PROBLEM REQUIREMENTS: Gather each line of the entries below that includes "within".
Start of MATERIAL FOR THIS TASK
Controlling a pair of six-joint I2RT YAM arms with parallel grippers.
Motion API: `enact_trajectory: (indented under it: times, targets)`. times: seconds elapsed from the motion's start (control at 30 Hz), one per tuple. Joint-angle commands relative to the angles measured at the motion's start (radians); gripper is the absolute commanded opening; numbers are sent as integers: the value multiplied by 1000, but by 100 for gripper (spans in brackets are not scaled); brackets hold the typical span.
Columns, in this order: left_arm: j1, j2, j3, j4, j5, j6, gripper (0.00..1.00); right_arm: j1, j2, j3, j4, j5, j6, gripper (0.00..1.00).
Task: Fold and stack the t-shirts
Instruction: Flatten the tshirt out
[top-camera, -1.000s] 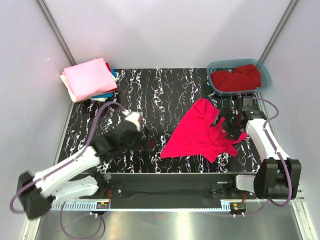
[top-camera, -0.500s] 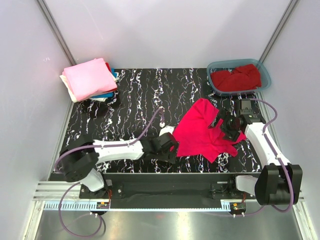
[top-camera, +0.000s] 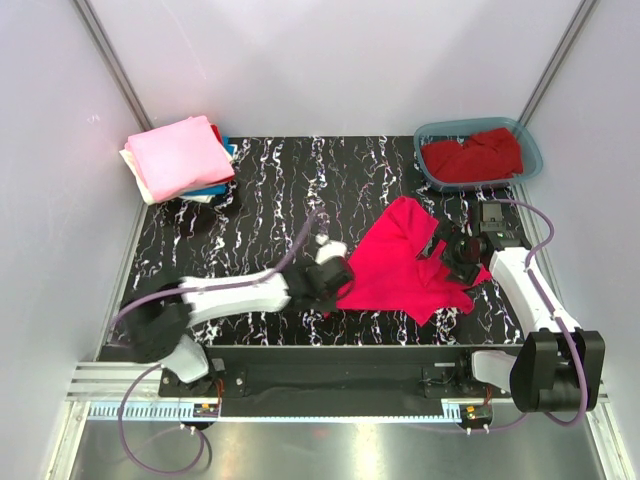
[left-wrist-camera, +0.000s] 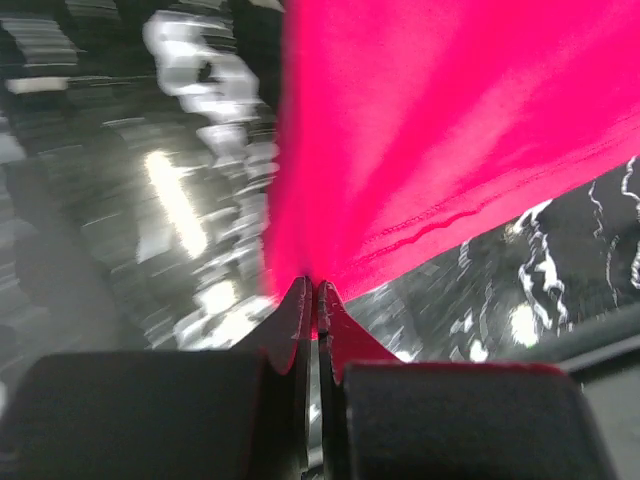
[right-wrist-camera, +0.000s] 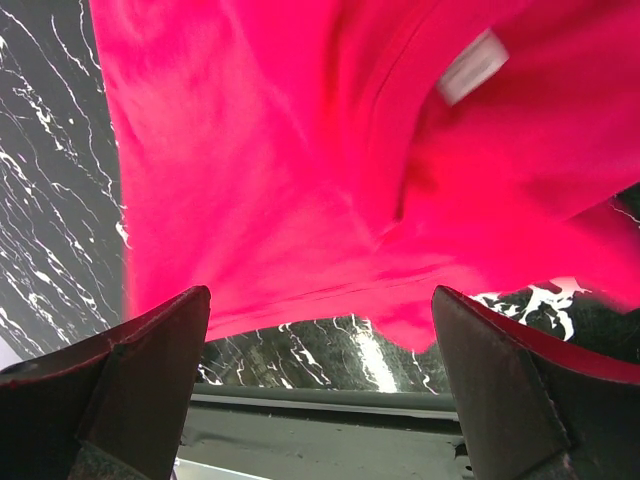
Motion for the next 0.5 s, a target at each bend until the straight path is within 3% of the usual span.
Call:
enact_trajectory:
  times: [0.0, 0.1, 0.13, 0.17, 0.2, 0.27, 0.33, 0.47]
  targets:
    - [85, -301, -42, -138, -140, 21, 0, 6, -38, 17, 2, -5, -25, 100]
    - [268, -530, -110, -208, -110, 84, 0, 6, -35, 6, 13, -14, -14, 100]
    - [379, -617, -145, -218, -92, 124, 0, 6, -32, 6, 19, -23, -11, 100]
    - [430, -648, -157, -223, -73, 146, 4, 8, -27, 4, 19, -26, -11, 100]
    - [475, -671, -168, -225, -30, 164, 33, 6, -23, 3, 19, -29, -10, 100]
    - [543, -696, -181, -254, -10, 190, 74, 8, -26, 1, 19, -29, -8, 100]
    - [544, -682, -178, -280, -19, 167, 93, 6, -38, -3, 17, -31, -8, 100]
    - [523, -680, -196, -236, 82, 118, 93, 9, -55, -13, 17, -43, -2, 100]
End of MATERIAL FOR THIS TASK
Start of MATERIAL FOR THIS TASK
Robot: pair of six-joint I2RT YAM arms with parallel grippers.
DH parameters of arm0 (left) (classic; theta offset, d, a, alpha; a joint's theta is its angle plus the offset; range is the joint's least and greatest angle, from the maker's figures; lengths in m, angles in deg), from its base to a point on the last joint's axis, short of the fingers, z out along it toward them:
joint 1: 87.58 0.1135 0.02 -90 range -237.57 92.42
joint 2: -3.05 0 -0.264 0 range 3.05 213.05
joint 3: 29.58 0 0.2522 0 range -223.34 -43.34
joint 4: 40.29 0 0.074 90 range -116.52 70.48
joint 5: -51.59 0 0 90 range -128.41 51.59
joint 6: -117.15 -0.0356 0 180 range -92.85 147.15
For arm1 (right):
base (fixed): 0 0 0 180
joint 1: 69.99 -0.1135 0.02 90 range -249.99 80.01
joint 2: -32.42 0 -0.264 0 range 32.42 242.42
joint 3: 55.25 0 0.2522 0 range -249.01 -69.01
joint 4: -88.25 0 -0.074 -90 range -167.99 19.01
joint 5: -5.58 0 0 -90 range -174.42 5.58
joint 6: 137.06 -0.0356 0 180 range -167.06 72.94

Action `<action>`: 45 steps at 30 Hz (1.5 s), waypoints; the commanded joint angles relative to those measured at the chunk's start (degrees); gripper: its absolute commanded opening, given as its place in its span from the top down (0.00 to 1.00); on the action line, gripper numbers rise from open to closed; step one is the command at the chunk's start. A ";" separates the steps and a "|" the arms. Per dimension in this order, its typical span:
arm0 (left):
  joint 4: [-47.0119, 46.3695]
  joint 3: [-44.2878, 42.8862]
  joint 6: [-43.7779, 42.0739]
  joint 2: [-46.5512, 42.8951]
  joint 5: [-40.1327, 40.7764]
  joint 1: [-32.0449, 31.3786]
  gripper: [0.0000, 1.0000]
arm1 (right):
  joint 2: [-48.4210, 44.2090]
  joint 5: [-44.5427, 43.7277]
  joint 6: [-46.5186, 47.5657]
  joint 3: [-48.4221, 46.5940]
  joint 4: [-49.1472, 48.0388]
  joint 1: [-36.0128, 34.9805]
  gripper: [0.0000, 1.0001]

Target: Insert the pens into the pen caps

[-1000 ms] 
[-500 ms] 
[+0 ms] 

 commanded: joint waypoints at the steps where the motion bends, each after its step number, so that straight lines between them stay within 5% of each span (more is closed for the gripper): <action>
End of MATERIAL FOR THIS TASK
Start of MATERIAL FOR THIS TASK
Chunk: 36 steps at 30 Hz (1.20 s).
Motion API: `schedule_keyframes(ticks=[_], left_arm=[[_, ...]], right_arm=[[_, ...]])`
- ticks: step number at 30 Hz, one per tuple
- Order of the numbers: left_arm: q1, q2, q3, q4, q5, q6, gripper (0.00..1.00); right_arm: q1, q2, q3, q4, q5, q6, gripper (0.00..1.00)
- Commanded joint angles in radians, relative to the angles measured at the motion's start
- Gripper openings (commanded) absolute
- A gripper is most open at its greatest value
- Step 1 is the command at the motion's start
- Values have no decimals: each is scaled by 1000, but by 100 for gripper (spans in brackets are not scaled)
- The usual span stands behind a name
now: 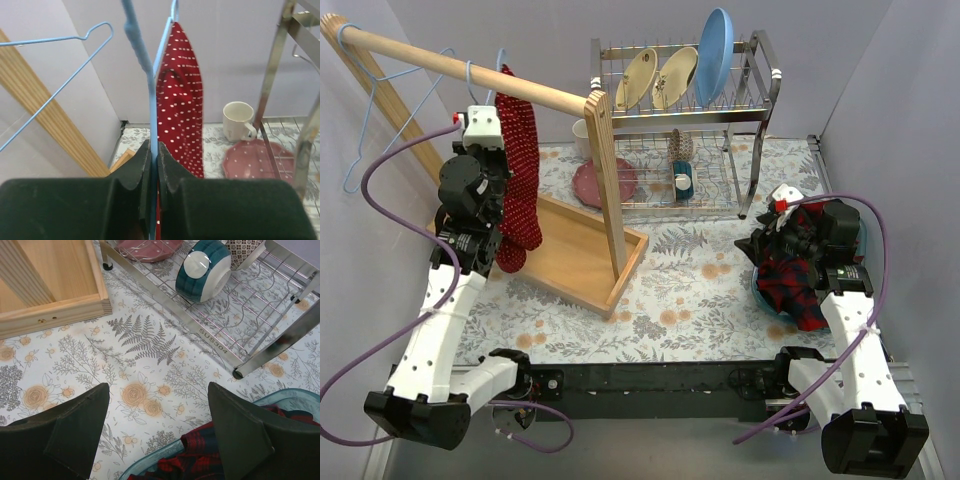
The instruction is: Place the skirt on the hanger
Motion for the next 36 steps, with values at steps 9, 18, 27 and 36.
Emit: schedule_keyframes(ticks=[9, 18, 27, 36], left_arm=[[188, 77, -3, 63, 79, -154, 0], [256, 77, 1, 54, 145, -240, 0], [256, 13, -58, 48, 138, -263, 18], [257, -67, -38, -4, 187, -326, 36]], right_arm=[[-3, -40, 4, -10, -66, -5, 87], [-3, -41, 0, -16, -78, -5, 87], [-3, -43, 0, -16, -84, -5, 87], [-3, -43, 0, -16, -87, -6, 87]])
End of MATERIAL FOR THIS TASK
SOLUTION:
Motion for the next 0.5 s, a target at each bend until the straight path is within 3% of the usual span.
 commanded: joint waypoints at the steps where the motion bends, each after its step number, so that straight lines between them stay within 5% of each span (more is closed for the gripper): <action>

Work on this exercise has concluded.